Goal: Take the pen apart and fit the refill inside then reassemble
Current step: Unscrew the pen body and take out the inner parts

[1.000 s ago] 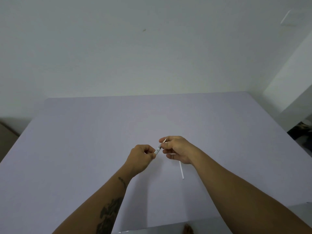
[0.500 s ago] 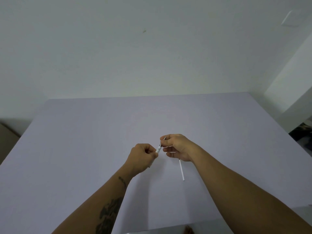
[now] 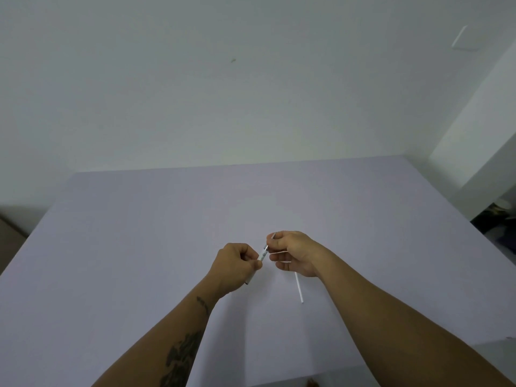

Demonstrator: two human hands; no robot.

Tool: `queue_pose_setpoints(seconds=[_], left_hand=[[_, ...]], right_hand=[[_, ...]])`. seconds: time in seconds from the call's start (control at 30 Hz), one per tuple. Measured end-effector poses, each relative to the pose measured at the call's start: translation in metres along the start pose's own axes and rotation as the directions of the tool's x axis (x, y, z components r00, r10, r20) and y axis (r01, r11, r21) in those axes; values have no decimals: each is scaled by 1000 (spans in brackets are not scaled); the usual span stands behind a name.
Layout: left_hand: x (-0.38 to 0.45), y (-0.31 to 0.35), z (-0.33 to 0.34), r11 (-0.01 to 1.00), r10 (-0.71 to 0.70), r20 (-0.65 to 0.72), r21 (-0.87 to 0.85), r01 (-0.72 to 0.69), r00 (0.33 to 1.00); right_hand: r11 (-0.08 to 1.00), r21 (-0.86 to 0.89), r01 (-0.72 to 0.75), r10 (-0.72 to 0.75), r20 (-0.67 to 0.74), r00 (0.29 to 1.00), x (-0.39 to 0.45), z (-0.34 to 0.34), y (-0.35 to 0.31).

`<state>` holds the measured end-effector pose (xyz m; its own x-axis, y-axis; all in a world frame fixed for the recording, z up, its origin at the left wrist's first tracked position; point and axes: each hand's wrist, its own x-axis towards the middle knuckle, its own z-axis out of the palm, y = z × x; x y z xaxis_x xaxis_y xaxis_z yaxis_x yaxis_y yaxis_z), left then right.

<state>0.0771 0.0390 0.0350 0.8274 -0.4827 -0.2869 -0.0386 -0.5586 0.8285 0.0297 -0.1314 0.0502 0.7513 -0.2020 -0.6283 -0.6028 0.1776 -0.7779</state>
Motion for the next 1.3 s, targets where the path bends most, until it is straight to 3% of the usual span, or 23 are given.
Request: queue_pose_setpoints(seconds=[0.23,1.3], left_hand=[[1,0,-2,1000,-2,2,7,2,1000],[11,-5,-17,1000,6,-13,-7,-6,1000]], right_hand=[[1000,4,25,-25,-58,998,1,3,1],[998,64,27,-26,-21,999,5,10,-5]])
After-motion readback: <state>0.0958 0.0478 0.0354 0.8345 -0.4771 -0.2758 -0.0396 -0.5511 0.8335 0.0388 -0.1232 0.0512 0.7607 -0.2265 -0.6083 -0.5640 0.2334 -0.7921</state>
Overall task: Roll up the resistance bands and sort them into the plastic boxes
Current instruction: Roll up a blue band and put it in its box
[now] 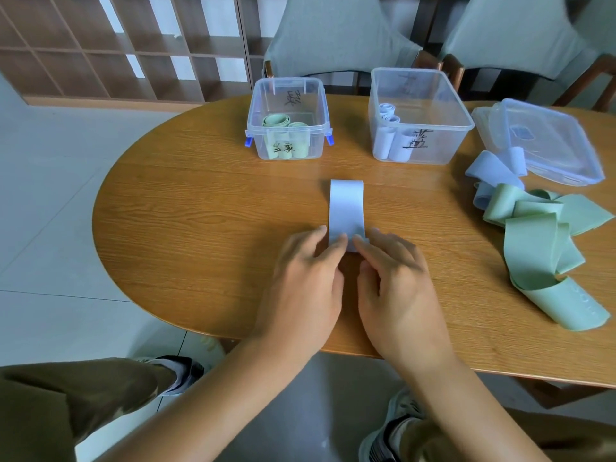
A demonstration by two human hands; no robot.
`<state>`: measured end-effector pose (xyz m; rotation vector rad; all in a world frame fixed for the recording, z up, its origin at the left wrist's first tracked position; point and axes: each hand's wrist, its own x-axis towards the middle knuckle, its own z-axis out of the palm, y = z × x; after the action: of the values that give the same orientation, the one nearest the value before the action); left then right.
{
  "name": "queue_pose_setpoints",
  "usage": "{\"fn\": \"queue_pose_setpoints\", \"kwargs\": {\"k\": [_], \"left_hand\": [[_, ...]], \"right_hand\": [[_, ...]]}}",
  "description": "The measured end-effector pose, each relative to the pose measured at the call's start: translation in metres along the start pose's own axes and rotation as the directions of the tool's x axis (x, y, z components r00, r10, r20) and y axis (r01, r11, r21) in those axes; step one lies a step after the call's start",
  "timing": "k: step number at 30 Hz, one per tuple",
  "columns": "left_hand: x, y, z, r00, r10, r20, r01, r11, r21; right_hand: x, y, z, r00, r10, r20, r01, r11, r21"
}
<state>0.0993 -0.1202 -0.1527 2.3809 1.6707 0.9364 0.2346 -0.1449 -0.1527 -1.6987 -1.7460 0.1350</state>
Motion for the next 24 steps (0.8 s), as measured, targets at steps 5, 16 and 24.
{"fn": "queue_pose_setpoints", "kwargs": {"k": [5,16,24], "left_hand": [[0.013,-0.009,0.006,1.000,0.018,0.001,-0.018,0.995,0.094],[0.041,-0.017,0.009,0.986,-0.014,0.165,-0.024,0.974,0.224],[0.054,-0.020,0.002,0.965,-0.060,0.257,-0.001,0.973,0.229]], "right_hand": [[0.012,0.000,-0.003,0.989,0.066,0.136,-0.056,0.996,-0.075],[0.017,-0.017,-0.004,0.999,-0.048,0.016,0.050,0.976,-0.214],[0.028,-0.010,0.004,0.995,-0.091,0.036,0.098,0.940,-0.327]]}}
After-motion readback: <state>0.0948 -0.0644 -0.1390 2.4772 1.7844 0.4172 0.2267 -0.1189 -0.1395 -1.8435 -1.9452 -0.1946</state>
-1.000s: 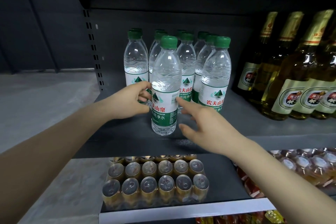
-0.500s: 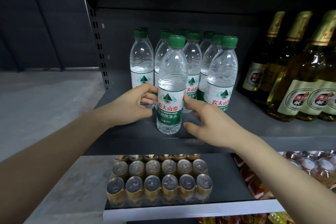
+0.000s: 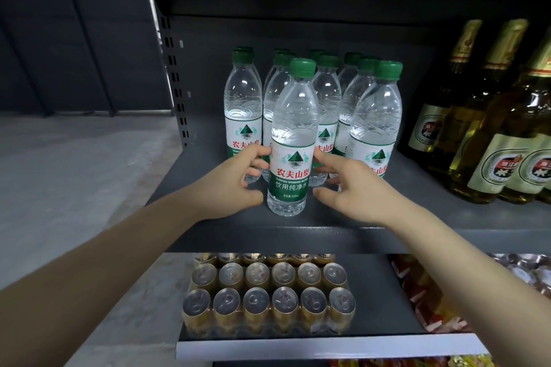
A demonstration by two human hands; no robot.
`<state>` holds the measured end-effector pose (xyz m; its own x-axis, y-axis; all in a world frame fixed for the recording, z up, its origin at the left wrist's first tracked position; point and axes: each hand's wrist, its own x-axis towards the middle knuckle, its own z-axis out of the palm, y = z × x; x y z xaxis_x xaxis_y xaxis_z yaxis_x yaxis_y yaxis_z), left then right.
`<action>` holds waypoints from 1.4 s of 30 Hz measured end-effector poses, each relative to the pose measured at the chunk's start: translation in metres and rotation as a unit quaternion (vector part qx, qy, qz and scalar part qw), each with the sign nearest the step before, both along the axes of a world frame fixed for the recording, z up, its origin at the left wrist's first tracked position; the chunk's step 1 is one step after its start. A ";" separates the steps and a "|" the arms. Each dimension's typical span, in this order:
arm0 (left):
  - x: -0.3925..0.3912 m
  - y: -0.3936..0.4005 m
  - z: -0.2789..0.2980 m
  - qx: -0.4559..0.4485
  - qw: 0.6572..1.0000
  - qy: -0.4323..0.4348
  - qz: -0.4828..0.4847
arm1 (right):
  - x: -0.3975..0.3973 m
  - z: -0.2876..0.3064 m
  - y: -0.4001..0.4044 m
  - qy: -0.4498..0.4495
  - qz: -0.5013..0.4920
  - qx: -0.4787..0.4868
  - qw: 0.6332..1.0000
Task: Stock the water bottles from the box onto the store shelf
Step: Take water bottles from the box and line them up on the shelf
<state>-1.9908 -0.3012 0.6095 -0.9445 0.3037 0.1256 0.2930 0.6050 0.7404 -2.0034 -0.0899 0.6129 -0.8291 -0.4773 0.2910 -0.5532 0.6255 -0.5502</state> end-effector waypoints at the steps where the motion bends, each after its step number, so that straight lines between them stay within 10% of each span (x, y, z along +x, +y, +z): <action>1: 0.000 0.000 -0.001 0.002 1.000 0.002 0.001 | 0.000 0.000 0.000 0.002 0.001 0.002 1.000; 23: -0.013 0.021 -0.005 -0.057 0.991 0.045 0.109 | 0.018 0.009 0.022 0.047 0.029 0.277 0.959; 42: -0.020 0.042 -0.017 -0.028 0.990 0.047 0.130 | 0.020 -0.002 0.040 0.032 0.045 0.292 0.955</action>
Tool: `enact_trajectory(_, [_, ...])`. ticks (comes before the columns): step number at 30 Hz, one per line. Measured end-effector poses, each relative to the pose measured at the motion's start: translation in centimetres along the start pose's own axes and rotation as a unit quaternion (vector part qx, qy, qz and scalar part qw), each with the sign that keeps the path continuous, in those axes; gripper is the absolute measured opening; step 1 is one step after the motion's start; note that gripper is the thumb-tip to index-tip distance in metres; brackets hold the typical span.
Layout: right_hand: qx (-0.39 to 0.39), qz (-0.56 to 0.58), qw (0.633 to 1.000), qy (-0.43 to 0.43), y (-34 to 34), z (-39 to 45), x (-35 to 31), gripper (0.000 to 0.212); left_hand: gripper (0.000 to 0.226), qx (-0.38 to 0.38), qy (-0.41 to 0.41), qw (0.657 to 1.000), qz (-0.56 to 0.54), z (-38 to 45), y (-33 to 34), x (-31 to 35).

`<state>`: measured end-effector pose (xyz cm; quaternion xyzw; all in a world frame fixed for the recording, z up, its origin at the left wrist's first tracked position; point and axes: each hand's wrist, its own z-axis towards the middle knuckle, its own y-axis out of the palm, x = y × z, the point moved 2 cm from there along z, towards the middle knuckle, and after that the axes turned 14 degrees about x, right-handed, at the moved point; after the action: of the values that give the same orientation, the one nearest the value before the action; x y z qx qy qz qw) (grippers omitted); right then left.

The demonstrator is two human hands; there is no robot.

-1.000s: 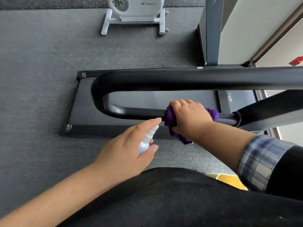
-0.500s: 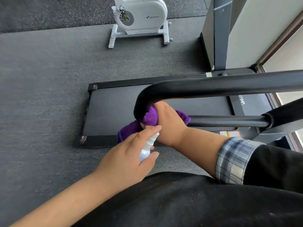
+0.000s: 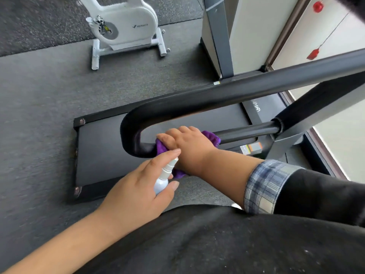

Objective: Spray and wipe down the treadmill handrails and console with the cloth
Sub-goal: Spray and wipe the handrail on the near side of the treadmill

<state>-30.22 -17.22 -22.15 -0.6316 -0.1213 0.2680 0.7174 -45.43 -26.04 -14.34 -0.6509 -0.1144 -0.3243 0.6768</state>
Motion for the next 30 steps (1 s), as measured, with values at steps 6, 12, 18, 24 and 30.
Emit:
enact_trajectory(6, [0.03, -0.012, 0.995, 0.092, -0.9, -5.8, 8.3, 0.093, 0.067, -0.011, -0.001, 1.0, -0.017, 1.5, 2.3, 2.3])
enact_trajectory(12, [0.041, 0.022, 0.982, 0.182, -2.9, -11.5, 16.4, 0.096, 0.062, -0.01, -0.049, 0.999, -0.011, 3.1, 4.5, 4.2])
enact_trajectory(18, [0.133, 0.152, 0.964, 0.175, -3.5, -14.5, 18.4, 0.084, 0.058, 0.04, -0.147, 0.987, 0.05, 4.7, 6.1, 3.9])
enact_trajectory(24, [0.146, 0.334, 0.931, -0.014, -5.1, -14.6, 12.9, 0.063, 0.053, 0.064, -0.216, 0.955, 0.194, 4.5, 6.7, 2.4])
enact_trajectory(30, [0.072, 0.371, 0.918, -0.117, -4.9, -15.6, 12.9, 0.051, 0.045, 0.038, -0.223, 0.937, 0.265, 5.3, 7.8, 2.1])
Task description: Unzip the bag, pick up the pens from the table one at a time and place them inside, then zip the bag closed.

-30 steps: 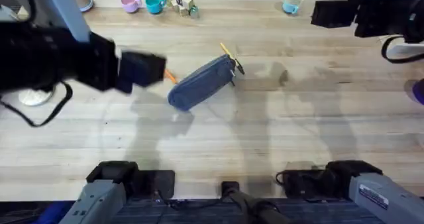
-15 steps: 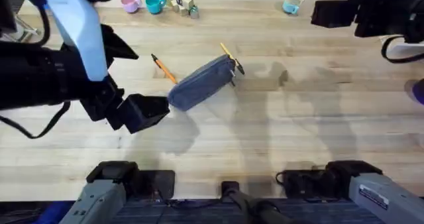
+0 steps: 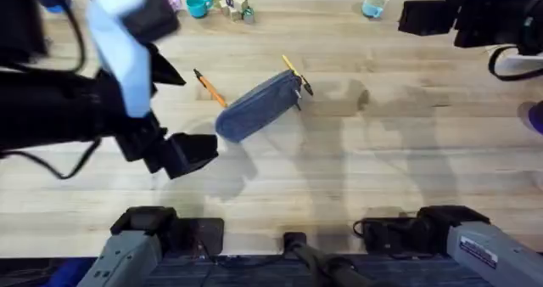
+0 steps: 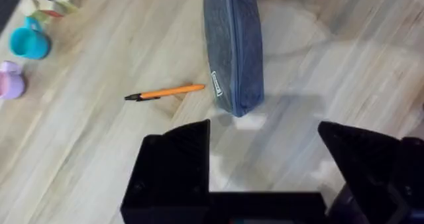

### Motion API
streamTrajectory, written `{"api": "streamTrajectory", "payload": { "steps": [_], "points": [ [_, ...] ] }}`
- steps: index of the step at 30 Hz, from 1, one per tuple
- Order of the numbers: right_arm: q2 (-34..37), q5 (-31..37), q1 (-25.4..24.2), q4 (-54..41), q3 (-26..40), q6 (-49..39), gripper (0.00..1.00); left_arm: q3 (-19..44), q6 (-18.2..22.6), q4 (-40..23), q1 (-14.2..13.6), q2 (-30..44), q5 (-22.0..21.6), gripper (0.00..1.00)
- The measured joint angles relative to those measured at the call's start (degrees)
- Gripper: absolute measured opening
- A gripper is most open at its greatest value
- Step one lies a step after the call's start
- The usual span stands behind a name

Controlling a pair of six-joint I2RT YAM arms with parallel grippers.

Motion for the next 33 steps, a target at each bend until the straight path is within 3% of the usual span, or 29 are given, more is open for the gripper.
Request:
{"api": "streamTrajectory", "payload": {
  "steps": [11, 24, 30, 33],
  "points": [
    [0.00, 0.00, 0.00, -0.02, 0.00, 0.00, 0.996, -13.32, -0.64, 18.03, 0.00, 0.84, 3.08, 0.994],
    [-0.01, 0.00, 0.00, 0.00, 0.00, 0.00, 0.995, -15.85, -1.48, 23.27, 0.00, 18.08, 4.34, 0.983],
    [0.00, 0.00, 0.00, 0.01, 0.00, 0.00, 0.995, -15.89, -1.88, 24.49, 0.00, 22.11, 4.35, 0.679],
    [0.00, 0.00, 0.00, 0.00, 0.00, 0.00, 0.995, -15.89, -2.10, 24.62, 0.00, 22.10, 4.48, 0.384]
  ]
}}
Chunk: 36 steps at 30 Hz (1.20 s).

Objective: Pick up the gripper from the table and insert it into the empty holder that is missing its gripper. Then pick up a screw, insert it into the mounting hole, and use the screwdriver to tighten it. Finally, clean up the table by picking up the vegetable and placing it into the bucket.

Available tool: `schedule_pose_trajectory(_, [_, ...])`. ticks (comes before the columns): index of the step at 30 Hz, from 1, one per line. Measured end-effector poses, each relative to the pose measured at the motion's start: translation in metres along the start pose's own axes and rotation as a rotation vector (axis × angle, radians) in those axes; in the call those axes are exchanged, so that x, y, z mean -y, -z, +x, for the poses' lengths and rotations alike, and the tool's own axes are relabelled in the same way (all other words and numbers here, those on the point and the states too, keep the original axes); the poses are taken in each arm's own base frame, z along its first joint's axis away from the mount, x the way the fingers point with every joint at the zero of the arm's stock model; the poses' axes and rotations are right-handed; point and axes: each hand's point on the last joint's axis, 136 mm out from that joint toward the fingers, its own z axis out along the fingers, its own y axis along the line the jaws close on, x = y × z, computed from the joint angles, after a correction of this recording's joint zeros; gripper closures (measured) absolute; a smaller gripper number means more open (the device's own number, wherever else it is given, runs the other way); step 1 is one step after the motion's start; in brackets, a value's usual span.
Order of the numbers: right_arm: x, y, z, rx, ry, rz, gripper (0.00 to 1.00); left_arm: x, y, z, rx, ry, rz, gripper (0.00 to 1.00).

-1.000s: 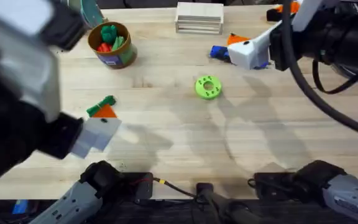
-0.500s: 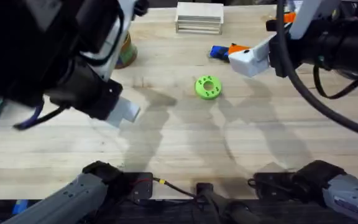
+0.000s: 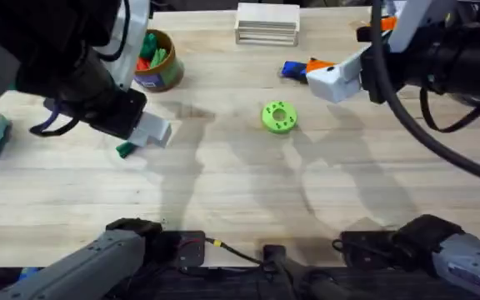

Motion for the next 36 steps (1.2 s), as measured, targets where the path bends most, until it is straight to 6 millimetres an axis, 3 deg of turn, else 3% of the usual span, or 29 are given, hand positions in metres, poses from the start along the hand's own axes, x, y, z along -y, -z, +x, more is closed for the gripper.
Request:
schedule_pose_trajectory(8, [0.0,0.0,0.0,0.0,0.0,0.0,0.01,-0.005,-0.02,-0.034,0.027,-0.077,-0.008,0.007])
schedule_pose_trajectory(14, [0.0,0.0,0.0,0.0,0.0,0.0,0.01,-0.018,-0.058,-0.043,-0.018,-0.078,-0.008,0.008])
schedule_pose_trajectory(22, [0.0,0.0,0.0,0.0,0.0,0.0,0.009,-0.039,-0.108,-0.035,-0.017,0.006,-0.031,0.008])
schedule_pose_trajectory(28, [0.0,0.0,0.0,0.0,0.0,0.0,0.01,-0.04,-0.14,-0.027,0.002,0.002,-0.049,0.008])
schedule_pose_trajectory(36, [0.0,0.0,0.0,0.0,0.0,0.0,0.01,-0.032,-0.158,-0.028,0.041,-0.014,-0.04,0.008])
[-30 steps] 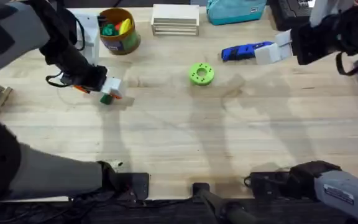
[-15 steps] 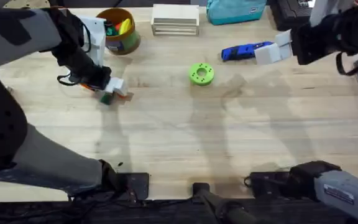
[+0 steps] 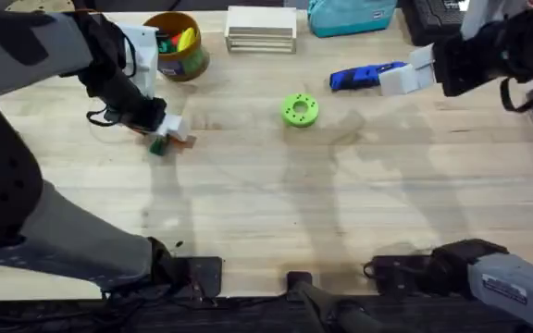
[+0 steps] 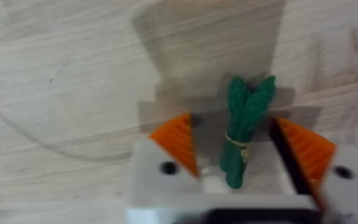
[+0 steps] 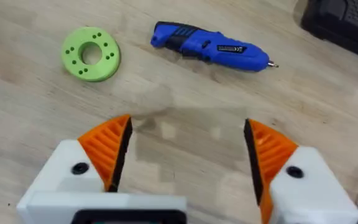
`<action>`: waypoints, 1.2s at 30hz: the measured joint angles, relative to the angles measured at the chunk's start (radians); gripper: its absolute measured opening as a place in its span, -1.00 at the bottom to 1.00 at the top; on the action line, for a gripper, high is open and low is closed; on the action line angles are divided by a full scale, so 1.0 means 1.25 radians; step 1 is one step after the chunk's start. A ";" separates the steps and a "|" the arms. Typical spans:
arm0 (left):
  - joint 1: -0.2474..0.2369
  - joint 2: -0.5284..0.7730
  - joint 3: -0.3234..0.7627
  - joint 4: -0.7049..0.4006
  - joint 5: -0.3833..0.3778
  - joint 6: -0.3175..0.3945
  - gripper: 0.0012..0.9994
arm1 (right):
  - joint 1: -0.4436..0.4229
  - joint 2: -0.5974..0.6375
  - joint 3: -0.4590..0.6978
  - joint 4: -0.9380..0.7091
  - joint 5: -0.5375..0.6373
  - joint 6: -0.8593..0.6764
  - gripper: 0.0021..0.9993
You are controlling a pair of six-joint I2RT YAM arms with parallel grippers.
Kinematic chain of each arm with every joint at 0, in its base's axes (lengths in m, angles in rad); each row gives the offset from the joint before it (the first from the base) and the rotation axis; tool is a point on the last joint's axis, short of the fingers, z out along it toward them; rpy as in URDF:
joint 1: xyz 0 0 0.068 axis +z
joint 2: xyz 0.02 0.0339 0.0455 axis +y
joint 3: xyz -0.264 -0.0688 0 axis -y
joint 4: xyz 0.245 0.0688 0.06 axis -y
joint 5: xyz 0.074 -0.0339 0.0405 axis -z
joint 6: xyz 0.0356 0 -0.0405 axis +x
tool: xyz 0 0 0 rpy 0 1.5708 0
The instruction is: Pick up the gripper from the table and insert it into the empty holder that is missing its gripper. Then pick up a screw, insert it into the mounting hole, and use the screwdriver to tighten it. Finally, clean up the table by picking up the vegetable and placing it into the bucket.
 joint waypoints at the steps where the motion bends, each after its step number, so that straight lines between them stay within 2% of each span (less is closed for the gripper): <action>1: 0.000 0.001 0.001 0.000 0.001 0.000 0.48 | 0.000 0.000 0.000 0.000 0.000 0.000 0.98; 5: 0.000 0.002 0.003 0.000 0.007 0.002 -0.70 | 0.000 0.000 0.000 0.000 0.000 0.000 0.98; 6: -0.001 0.002 0.007 0.001 0.006 0.005 -0.91 | 0.000 0.000 0.000 0.000 0.000 0.000 0.98; 7: -0.001 0.003 0.007 0.006 0.003 0.005 -0.97 | 0.000 0.000 0.000 0.000 0.000 0.000 0.98; 16: -0.001 0.006 0.010 0.004 0.007 0.005 -0.98 | 0.000 0.000 0.000 0.000 0.000 0.000 0.98; 21: 0.000 0.006 0.045 -0.066 0.048 0.005 -0.98 | 0.000 0.000 0.000 0.000 0.000 0.000 0.98; 26: 0.000 0.006 0.173 -0.143 0.104 0.005 -0.98 | 0.000 0.000 0.000 0.000 0.000 0.000 0.98; 30: 0.000 0.006 0.305 -0.157 0.144 0.005 -0.98 | 0.000 0.000 0.000 0.000 0.000 0.000 0.98; 32: 0.000 0.006 0.366 -0.143 0.166 0.005 -0.98 | 0.000 0.000 0.000 0.000 0.000 0.000 0.98; 36: 0.000 0.006 0.446 -0.041 0.202 0.001 -0.99 | 0.000 0.000 0.000 0.000 0.000 0.000 0.98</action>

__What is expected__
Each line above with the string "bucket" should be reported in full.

__Response area__
Objective: Pick up the gripper from the table and insert it into the empty holder that is missing its gripper. Then pick up a screw, insert it into the mounting hole, and use the screwdriver to tighten it. Finally, clean up the table by picking up the vegetable and placing it into the bucket.
The instruction is: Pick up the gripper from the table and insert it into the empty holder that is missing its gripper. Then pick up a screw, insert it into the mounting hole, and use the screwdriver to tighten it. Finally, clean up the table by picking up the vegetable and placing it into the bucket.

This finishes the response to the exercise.